There are drawbacks though. Because it’s a full-frame camera, I can’t use my older Nikon DX lenses. Well, I could actually, but they would diminish the D850’s capabilities so what would be the point? I had to invest in a new 28-300 millimeter FX zoom lens for another $1000. However, 28 millimeters isn’t quite wide enough for many shots I want to get. I miss the wide-angle function on the 18-270 I used for nearly ten years with my two earlier cameras.

Diving Loon

My very first camera was a red plastic box I got for Christmas around 1960. It used 620 film and flashbulbs. I can still remember how they smelled after going off — a scent I’ll never detect again I don’t think flashbulbs are manufactured anymore. I shot off several rolls but they sat in a kitchen cabinet for a long time before being developed, because I didn’t have the money. Processing was expensive. There wasn’t much I could do to frame a shot with that old box, either. I could walk around my subject. I could get up high or down low, but those were the only options.


In the late sixties I worked after school in the camera department of an old King’s Department Store in Tewksbury, Massachusetts where a Demoulas Supermarket now exists. When it wasn’t too busy I would take a 35 mm Minolta SRT-101 out of the display case and admire its workmanship. It was a top-of-the-line camera in those days but at $199.99 it was way out of my reach. For our first Christmas in 1971 however, my wife, Roseann, gifted me with one. That was forty-six years ago and I still have it. Although I haven’t shot with it for perhaps fifteen years and may never again, I do take it out once in a while just to admire its fine tolerances.


In the 5th verse in the Gospel of John he says: “God is light.” The late psychiatrist Scott Peck said once: “Sometimes I think God really IS light,” and I believe he was correct. That’s not all God is of course, but He does illuminate His creation. Without light we see nothing. Some say a camera is a tool for capturing light, but I see it as a way of capturing the play of light on the things He willed into existence, including my loved ones and the world in which we live. Everywhere I go, I’m thinking of how to frame some portion of what I’m seeing around me through a lens. My imagined frame might be a few inches across, a few feet, a few yards, or several miles.

Bug Light

That manner of seeing is especially acute just before and after sunrise, then again just before and after sunset. If there are clouds or mist to filter and reflect light at those times, I feel like I’m in heaven. Living on the side of a west-facing hill in Lovell gives me more opportunities at twilight, especially after a summer thunderstorm.
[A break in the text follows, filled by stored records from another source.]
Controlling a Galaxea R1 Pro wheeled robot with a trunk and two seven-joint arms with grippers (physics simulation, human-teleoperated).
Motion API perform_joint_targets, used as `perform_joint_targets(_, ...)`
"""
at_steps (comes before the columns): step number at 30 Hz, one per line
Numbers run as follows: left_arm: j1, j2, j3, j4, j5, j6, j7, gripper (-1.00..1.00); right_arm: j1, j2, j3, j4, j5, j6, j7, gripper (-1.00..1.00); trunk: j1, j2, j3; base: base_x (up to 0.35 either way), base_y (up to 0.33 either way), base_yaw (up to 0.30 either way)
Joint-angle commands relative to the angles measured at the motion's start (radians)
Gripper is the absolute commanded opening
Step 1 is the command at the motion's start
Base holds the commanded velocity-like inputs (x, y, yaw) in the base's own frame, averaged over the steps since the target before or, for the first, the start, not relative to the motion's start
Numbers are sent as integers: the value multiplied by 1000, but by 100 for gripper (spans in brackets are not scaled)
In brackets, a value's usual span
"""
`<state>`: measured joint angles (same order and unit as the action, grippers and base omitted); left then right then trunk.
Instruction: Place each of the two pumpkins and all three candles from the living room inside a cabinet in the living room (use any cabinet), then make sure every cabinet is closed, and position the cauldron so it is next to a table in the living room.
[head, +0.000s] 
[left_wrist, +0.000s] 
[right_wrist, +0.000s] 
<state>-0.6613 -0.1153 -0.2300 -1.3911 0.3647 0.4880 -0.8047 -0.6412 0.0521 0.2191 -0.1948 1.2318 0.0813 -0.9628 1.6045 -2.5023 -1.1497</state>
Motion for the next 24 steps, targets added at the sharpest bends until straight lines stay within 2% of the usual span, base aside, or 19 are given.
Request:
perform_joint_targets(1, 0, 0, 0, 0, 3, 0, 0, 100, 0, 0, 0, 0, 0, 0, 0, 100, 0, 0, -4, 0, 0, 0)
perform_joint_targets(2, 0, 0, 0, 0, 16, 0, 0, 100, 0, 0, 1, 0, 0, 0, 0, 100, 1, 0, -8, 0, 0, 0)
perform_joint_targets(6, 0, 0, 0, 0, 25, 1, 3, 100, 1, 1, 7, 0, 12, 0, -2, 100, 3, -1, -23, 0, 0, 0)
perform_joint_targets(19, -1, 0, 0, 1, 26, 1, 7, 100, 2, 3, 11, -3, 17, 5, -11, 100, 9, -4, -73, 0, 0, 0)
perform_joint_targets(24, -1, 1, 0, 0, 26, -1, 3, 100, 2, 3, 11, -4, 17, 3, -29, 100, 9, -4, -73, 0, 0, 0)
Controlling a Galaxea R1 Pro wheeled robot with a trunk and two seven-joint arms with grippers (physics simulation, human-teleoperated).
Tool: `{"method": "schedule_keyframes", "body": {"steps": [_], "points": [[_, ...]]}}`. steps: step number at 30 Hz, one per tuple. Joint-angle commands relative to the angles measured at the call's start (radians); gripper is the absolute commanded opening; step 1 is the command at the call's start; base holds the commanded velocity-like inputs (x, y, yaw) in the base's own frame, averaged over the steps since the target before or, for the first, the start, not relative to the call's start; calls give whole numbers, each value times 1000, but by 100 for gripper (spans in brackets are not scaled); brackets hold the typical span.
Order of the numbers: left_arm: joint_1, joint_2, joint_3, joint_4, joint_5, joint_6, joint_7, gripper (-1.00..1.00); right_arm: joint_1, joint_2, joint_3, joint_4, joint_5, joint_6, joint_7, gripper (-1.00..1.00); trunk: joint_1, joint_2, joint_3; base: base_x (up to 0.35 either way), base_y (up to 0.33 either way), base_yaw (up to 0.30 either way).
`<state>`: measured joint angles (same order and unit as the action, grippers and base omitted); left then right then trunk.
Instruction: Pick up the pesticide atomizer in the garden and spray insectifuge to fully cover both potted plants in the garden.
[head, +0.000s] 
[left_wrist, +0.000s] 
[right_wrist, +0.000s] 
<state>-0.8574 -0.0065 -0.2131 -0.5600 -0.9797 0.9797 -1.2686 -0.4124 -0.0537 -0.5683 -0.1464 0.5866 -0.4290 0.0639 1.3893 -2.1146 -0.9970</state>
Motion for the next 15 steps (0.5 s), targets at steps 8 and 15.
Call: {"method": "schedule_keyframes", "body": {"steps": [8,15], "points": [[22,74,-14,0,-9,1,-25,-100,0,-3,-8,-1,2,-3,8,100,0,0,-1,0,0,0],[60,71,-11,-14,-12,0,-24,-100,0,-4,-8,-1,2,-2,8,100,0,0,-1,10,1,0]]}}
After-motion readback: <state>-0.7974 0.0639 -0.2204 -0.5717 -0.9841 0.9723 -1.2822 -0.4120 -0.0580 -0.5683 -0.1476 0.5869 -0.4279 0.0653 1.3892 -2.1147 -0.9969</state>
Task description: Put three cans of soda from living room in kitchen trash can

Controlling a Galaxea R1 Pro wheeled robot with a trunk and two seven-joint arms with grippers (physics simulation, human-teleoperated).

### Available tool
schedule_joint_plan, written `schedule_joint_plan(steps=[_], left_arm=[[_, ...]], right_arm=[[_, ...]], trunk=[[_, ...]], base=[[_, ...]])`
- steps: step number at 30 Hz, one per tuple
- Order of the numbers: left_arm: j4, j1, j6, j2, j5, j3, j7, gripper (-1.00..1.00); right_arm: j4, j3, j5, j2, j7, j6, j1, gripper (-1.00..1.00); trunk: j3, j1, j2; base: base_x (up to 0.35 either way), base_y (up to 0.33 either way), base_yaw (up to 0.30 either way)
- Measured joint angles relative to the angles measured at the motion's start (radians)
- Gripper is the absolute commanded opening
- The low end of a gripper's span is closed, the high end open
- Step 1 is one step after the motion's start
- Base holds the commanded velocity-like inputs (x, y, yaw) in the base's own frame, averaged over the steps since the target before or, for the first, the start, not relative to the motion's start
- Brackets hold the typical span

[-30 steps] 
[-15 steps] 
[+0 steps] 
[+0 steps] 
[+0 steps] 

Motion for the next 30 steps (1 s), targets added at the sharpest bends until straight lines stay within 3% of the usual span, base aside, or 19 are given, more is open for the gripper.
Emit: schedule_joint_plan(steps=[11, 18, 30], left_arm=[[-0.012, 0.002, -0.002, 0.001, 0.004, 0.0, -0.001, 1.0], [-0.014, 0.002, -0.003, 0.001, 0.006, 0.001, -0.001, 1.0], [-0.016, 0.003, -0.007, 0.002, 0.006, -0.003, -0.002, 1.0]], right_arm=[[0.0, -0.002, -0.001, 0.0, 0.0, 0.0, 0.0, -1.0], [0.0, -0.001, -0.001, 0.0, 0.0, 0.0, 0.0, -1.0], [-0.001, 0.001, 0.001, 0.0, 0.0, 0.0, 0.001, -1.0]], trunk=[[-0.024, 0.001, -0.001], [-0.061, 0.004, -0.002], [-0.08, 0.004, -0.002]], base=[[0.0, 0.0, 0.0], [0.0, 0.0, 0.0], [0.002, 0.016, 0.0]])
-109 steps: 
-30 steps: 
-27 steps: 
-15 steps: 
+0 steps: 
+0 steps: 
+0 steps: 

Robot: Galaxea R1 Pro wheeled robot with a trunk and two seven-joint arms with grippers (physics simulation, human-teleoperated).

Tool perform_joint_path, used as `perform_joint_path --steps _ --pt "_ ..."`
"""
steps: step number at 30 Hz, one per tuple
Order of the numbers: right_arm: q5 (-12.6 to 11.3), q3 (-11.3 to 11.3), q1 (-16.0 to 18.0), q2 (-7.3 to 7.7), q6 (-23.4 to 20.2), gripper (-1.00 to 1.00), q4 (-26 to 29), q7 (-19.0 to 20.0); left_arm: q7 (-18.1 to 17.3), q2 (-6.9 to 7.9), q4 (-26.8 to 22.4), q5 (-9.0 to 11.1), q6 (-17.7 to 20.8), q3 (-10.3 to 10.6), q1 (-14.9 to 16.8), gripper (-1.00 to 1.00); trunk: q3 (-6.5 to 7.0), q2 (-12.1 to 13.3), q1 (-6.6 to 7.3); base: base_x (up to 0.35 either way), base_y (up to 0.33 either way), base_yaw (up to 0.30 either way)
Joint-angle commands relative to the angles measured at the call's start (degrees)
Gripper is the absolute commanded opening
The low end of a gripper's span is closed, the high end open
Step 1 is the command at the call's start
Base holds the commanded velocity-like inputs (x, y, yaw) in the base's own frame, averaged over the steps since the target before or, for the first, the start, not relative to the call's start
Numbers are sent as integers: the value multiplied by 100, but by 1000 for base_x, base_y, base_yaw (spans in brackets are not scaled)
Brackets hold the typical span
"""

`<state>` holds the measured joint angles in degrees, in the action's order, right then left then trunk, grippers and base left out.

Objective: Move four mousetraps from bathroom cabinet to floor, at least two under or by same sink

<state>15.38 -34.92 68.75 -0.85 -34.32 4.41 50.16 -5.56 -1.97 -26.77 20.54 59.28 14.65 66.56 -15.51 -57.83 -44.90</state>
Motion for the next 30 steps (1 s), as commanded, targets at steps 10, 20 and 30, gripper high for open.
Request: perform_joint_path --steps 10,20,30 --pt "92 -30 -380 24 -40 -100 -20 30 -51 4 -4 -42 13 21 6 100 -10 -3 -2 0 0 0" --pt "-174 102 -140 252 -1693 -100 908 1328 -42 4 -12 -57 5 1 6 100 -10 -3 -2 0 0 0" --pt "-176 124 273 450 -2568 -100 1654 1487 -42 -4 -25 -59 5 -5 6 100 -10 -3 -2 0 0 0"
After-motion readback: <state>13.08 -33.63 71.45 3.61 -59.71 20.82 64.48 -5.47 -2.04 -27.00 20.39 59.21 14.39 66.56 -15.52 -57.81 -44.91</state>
In South Portland, there are several places within a five or ten-minute drive where I can watch the sun before and after it clears the Atlantic horizon before breakfast.


Other mornings I’m at Kezar Lake in Lovell when it’s mirror-like and misty. While checking the properties I care for and it’s not unusual for loons to surface only a few yards from where I’m standing. Perhaps they sense the veneration lake dwellers hold for them because they’re unafraid as I snap frame after frame.


Perhaps I’m so attached to that camera because it encourages me to notice beauty all around me I might otherwise miss.